An example would be a policy that is discriminatory against someone with a handicap. A person may be treated like everyone else but is negatively impacted by who they are.
This is an example of what's known as disparate impact. It's a form of indirect discrimination. The US Supreme Court held in Griggs v. Duke Power Company (1971) that disparate impact (indirect discrimination) is illegal under the Civil Rights Act of 1964. The case centered around African-American employees at a power generation plant who were required to have a high school diploma to pass an intelligence test to be employed or transfer jobs within the plant. The requirement was not intended to determine if someone could perform a particular job or category of job. The long and short of it is that for requirements to be lawful, they must be job-related.
This does not preclude an employer from instituting a policy that disadvantages a person, provided an objective justification exists.
Discrimination can happen legally or in the shadows with a non-official policy.
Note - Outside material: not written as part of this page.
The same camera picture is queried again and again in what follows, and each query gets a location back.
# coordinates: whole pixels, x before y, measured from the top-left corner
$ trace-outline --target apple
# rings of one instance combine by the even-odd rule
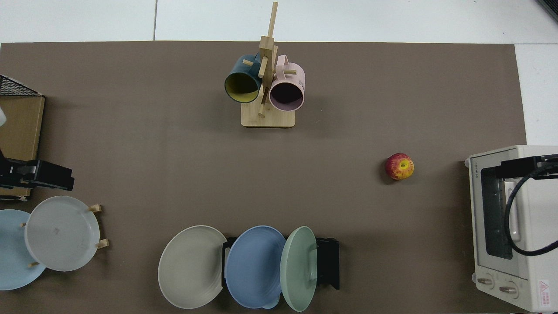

Latin phrases for these concepts are "de jure" and "de facto." De jure is the reality based on a society's laws. De facto is how things are handled but not officially described by law.
For example, segregation in the United States occurred legally through policies at the federal, state, and local levels, representing de jure discrimination. The policies of the Home Owners' Loan Corporation (HOLC) prevented minorities from purchasing homes by not insuring mortgages in their communities. The Federal Housing Administration's underwriting manual suggested using highways to separate white and African-American neighborhoods, which indirectly led to segregated communities.
De facto segregation occurred through social customs and practices. Private restrictive covenants, for instance, prevented the sale of properties to minorities in many cities, including Seattle, Spokane, and Tacoma. Despite efforts to reverse discriminatory policies through legal action, the Federal Housing Administration's word deliberately racist policies, such as redlining and the sanctioning of racist covenants, created significant wealth gaps and limited opportunities.
Historian Kenneth Jackson even argued that no agency substantially impacted the American public more than the Federal Housing Administration in the past fifty years.